** TASK TO COMPLETE **
Go through the entries below and give the number of lines that have the string "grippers", and only that.

═════ THE DATA ═════

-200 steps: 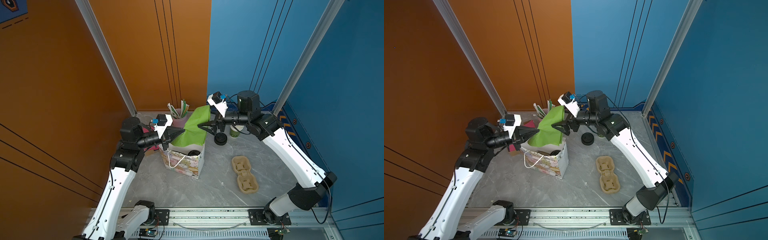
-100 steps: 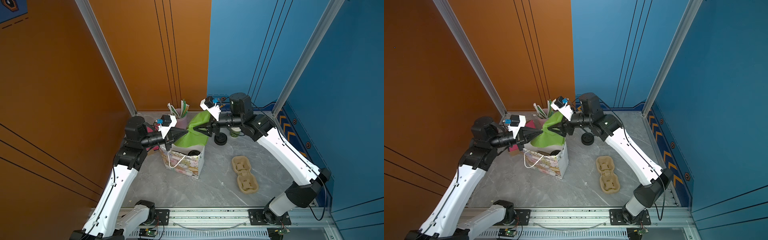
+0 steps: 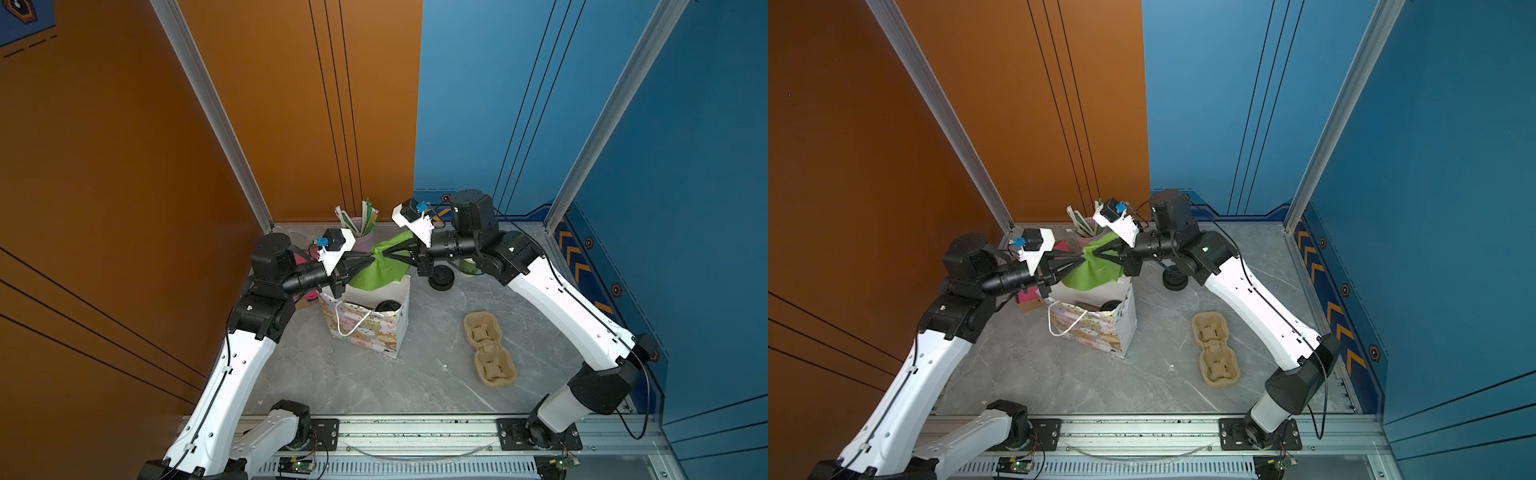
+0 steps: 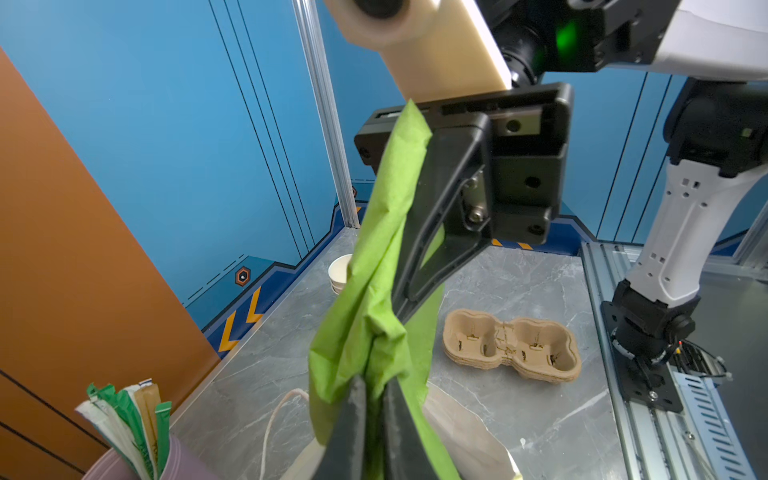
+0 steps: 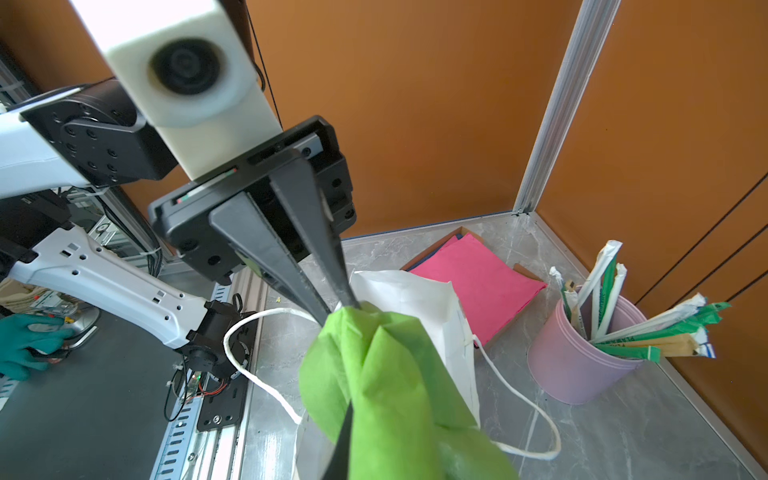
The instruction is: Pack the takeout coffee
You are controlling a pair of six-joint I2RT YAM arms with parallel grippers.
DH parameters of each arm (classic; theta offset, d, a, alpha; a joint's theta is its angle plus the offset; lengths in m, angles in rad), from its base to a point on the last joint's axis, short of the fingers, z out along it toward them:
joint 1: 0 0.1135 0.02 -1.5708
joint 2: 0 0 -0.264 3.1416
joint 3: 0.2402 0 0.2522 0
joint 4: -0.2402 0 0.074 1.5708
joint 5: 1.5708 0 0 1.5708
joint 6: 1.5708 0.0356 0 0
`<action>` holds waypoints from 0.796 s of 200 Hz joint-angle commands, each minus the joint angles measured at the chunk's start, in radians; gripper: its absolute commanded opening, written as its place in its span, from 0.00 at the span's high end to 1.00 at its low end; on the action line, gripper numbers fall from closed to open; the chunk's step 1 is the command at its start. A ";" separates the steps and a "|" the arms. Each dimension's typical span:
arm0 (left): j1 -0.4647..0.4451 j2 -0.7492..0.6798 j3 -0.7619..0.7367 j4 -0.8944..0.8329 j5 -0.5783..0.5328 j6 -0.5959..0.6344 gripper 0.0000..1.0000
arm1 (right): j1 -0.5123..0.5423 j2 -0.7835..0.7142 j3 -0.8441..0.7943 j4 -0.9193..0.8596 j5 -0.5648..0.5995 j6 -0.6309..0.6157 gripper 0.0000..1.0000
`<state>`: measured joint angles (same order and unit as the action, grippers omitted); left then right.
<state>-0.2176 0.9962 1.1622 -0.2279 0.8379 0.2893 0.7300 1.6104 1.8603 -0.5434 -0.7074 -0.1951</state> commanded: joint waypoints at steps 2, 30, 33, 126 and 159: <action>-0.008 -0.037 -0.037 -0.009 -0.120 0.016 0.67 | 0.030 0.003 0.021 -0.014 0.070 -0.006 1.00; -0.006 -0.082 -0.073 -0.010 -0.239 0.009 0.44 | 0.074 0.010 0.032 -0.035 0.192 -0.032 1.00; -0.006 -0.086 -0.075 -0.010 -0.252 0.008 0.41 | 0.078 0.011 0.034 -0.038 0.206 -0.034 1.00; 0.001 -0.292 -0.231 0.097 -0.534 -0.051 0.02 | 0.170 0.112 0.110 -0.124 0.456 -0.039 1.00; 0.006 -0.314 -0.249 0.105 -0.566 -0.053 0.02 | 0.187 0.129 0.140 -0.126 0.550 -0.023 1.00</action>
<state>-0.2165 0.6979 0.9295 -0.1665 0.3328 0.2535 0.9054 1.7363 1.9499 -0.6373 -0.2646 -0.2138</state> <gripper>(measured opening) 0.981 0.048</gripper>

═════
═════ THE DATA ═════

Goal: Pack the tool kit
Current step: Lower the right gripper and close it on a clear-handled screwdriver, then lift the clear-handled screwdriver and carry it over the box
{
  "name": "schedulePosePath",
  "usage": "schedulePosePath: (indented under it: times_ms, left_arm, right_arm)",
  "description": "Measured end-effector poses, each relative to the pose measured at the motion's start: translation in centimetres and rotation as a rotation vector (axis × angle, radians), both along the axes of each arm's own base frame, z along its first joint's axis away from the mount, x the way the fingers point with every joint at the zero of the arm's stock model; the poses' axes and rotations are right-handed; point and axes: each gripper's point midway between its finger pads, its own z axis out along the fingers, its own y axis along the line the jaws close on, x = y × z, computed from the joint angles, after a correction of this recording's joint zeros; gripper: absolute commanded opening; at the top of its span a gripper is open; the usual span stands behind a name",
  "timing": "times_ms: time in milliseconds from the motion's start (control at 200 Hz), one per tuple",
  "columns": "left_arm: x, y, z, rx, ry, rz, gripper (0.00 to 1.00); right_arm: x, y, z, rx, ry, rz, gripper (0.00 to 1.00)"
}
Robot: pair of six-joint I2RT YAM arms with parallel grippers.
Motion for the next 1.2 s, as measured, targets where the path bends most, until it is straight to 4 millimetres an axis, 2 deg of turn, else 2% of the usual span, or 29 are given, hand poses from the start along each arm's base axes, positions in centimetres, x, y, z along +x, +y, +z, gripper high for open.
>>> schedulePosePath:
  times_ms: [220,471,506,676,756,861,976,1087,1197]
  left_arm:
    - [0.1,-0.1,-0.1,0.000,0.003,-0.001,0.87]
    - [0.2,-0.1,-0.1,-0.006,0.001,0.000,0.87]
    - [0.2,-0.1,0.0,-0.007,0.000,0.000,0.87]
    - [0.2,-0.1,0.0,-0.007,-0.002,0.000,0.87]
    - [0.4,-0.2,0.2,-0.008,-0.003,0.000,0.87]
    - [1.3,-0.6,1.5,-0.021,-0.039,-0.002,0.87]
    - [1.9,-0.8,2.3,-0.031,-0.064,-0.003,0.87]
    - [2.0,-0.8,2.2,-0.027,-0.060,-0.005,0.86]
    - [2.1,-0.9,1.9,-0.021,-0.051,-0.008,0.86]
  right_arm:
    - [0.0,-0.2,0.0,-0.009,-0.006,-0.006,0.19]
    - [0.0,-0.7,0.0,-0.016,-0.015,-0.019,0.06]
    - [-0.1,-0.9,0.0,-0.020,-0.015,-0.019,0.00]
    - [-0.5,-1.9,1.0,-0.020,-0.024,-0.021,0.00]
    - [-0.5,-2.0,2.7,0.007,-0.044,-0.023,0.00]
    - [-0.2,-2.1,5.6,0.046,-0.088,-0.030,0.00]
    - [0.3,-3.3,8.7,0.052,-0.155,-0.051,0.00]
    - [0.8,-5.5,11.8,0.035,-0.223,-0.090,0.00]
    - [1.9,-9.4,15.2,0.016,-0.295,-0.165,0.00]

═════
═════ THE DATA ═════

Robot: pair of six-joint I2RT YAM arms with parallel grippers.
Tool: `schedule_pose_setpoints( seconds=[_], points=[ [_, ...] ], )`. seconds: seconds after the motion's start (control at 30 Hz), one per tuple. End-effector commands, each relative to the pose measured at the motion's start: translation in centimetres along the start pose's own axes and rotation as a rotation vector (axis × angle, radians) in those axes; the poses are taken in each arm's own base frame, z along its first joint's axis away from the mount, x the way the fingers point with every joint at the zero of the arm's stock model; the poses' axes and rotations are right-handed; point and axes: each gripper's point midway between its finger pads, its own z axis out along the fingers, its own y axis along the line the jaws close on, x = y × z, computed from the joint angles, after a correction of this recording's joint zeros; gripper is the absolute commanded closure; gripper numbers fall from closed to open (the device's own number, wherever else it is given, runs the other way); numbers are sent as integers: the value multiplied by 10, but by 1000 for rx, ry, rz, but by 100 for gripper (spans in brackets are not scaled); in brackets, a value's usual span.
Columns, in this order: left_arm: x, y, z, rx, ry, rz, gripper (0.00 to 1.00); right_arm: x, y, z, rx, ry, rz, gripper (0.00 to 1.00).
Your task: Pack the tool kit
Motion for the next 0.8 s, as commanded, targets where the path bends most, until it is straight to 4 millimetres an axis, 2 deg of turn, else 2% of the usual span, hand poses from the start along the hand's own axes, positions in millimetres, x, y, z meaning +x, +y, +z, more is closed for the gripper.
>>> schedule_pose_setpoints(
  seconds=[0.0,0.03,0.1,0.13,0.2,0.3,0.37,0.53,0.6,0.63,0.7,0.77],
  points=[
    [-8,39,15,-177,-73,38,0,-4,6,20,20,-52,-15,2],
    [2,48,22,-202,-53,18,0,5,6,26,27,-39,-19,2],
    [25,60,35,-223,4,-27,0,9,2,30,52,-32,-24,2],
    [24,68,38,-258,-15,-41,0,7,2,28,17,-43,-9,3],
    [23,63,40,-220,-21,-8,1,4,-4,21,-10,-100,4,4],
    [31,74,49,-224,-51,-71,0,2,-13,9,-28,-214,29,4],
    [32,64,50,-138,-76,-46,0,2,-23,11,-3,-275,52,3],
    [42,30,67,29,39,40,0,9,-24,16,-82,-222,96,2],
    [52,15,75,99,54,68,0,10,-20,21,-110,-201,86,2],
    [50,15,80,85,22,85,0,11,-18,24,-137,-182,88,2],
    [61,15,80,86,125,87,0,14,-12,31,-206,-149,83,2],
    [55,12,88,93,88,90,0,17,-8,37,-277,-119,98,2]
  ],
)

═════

** OUTPUT FOR THIS TASK **
4